▸ Stored items:
------------------------------------------------

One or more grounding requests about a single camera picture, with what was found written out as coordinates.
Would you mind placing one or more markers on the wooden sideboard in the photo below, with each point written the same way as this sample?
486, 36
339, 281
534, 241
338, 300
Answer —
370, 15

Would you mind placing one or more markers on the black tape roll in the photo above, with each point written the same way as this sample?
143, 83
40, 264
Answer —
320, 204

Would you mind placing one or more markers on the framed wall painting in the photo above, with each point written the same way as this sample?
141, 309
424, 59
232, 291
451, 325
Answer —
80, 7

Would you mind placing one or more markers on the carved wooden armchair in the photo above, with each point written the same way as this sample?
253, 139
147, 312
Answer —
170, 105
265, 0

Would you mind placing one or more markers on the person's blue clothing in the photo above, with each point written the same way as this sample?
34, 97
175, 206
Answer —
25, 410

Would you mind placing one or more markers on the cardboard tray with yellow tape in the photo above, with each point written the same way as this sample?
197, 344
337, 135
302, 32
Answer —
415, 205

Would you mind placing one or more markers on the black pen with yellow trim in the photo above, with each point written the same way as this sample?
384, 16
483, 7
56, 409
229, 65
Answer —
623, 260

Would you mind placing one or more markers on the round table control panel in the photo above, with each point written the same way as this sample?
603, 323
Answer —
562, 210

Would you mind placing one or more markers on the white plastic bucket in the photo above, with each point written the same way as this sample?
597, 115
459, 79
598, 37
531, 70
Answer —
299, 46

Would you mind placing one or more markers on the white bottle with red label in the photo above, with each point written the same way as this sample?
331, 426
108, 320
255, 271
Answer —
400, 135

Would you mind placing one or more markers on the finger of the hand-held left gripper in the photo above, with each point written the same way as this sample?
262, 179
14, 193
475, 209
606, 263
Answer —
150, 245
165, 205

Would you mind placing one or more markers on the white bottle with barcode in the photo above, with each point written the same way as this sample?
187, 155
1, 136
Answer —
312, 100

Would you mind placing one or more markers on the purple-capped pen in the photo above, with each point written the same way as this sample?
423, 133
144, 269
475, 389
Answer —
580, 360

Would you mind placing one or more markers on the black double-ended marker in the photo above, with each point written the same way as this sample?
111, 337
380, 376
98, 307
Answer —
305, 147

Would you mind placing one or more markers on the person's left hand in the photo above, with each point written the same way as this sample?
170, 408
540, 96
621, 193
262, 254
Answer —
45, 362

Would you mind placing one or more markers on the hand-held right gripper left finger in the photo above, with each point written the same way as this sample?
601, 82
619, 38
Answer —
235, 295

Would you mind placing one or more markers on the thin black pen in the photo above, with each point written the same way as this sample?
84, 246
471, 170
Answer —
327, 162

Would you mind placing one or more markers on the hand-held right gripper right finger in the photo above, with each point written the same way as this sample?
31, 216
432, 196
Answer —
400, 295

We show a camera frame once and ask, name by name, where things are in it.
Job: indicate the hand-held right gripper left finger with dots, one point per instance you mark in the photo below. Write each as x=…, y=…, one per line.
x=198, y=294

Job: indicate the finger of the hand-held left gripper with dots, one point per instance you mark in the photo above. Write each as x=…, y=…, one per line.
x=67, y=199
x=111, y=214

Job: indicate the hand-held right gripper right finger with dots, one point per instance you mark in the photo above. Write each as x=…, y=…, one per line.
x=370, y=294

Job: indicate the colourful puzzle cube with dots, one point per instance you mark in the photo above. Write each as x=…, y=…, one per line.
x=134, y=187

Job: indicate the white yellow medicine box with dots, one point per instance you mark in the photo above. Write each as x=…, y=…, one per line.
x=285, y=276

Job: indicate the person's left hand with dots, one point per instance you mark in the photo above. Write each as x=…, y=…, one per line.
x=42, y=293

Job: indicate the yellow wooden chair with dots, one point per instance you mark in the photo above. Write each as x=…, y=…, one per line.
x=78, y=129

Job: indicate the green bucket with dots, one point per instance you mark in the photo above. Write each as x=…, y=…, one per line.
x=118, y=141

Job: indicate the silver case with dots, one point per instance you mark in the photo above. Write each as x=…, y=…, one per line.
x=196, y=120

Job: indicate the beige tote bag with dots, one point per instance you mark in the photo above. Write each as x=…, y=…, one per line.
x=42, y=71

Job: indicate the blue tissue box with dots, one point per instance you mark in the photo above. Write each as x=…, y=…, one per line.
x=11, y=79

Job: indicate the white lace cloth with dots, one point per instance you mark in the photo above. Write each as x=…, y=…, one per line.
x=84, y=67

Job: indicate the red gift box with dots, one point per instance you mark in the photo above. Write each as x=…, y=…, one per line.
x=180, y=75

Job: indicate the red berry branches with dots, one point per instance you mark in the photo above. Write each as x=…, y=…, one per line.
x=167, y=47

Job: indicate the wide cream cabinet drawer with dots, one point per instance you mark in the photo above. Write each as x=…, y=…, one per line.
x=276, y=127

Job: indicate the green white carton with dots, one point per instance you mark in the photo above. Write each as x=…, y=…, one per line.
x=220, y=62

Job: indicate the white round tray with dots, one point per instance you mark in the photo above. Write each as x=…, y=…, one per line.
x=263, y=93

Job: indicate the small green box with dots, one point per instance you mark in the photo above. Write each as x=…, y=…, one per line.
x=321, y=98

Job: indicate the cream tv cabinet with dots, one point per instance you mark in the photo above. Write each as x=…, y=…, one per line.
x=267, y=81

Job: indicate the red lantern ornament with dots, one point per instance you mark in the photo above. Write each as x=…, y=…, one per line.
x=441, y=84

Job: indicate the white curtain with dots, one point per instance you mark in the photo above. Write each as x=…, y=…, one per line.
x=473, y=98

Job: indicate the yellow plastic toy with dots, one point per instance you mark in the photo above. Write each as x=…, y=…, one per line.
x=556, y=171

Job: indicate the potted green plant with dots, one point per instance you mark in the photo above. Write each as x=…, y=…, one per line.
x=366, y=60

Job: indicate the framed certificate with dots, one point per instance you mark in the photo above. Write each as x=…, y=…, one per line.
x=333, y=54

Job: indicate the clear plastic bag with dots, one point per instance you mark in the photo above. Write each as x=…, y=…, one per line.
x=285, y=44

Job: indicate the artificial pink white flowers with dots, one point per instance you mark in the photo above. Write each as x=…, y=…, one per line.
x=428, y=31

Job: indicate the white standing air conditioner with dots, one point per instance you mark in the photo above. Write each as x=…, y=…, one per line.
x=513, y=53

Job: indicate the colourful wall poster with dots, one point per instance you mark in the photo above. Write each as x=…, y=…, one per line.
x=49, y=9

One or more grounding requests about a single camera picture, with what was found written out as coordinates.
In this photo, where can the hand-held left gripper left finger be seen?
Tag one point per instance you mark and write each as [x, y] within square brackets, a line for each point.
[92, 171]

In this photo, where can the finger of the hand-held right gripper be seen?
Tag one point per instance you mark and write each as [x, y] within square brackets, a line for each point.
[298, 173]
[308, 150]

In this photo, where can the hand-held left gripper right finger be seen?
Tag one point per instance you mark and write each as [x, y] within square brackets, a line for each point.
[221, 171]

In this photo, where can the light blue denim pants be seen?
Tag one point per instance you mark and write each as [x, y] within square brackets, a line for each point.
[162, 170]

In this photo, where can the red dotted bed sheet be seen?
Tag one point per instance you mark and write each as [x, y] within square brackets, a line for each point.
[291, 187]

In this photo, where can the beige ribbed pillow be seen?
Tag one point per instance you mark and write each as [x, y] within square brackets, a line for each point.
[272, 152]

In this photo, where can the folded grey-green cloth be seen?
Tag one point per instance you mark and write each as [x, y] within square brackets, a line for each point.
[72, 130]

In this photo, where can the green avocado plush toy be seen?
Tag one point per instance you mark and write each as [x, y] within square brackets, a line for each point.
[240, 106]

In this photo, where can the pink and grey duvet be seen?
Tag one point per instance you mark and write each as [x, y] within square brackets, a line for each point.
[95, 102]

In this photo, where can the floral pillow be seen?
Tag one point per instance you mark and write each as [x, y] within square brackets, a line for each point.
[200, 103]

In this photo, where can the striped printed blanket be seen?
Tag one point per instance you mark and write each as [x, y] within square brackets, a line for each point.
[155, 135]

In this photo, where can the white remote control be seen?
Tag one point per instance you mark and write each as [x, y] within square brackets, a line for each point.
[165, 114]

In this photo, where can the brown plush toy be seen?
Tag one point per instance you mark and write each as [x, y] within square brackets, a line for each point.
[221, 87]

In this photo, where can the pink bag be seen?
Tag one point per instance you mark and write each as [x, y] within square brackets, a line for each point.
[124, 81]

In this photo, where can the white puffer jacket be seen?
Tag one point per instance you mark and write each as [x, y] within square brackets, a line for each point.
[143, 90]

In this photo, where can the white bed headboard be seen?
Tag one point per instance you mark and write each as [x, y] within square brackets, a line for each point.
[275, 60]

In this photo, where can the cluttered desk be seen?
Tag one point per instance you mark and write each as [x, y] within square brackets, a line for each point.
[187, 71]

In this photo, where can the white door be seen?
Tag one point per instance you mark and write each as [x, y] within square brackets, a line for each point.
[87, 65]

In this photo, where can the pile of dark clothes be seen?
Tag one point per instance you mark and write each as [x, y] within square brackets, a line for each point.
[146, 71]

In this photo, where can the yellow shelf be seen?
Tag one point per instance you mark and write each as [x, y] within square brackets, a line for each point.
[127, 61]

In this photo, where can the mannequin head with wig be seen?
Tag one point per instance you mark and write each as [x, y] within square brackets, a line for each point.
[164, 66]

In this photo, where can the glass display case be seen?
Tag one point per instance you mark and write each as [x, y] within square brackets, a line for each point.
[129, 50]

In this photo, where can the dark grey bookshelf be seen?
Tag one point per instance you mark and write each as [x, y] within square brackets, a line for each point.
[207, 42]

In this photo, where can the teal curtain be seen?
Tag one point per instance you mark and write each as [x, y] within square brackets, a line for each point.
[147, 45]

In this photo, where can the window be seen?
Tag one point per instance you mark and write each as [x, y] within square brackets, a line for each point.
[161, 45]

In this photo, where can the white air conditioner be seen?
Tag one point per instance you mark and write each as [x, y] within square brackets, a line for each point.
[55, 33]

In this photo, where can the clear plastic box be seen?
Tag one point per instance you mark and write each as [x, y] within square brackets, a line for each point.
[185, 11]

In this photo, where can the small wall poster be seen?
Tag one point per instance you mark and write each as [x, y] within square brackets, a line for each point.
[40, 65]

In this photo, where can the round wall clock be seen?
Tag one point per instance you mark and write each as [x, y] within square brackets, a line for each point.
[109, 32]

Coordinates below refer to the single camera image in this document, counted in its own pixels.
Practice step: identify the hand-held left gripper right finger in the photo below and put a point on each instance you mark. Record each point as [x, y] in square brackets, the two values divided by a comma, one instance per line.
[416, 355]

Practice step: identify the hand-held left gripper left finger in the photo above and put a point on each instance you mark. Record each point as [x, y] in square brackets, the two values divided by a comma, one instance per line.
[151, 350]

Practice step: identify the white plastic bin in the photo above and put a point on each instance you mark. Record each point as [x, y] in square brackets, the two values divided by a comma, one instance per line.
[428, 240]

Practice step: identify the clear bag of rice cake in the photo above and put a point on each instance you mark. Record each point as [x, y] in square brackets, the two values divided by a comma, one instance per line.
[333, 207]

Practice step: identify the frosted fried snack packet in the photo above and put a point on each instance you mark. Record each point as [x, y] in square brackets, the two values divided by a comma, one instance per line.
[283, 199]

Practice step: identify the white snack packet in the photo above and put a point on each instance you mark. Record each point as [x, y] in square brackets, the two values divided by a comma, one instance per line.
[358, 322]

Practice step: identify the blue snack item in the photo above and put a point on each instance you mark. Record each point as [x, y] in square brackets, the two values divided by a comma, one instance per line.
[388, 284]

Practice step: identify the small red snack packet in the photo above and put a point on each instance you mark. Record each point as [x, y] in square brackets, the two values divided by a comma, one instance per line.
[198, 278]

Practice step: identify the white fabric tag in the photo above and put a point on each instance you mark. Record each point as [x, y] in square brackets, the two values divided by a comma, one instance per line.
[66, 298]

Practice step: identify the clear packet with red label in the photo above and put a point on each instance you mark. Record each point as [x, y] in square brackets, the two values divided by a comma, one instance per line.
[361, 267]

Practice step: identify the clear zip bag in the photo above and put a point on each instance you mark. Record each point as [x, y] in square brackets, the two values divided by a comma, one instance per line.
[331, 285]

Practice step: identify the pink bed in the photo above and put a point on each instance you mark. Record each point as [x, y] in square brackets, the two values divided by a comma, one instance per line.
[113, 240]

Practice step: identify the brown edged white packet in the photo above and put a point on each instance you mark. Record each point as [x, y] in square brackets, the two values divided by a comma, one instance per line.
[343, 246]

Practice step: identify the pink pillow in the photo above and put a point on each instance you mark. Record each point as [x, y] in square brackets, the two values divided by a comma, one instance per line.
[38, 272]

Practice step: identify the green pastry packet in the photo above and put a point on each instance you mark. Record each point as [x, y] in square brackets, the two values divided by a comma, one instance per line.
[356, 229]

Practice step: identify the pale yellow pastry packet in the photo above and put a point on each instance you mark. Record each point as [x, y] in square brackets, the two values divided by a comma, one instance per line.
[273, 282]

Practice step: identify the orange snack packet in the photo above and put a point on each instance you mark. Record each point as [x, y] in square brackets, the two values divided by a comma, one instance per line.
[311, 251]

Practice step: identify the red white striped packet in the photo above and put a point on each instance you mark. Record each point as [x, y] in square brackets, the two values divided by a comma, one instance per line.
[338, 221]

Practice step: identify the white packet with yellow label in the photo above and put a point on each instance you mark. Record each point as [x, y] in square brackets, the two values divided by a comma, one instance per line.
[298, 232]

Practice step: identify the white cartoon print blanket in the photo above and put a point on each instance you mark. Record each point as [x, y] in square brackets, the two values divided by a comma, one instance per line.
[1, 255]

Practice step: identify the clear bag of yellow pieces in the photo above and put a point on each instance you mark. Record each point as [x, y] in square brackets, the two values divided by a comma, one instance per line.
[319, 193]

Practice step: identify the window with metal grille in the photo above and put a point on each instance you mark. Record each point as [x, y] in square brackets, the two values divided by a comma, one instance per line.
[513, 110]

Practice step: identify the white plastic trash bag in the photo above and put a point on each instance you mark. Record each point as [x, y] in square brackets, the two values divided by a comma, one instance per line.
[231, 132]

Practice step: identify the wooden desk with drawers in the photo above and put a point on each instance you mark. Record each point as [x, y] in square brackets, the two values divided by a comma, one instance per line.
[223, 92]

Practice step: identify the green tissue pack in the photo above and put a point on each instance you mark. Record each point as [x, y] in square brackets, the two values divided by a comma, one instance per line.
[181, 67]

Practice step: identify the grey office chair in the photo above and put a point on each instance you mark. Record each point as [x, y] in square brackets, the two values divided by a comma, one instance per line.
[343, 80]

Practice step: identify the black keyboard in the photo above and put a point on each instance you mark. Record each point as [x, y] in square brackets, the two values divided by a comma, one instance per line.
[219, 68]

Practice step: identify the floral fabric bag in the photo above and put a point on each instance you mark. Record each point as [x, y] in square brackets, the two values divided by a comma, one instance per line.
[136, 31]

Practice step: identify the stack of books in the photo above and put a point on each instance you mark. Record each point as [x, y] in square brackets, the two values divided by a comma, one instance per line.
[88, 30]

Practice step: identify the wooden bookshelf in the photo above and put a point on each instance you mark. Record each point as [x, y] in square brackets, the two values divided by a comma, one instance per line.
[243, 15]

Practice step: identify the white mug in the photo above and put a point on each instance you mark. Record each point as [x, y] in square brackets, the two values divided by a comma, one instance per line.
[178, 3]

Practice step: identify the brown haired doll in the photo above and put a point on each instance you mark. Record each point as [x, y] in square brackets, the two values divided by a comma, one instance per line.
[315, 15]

------------------------------------------------

Report back each line of the entries that holds the string "tape".

Would you mind placing one or more markers on the black tape roll in the photo above, with each point written the same way as this sample?
Would you mind placing one or more markers on the cardboard tray with yellow tape in the photo above, with each point written the same way as this sample?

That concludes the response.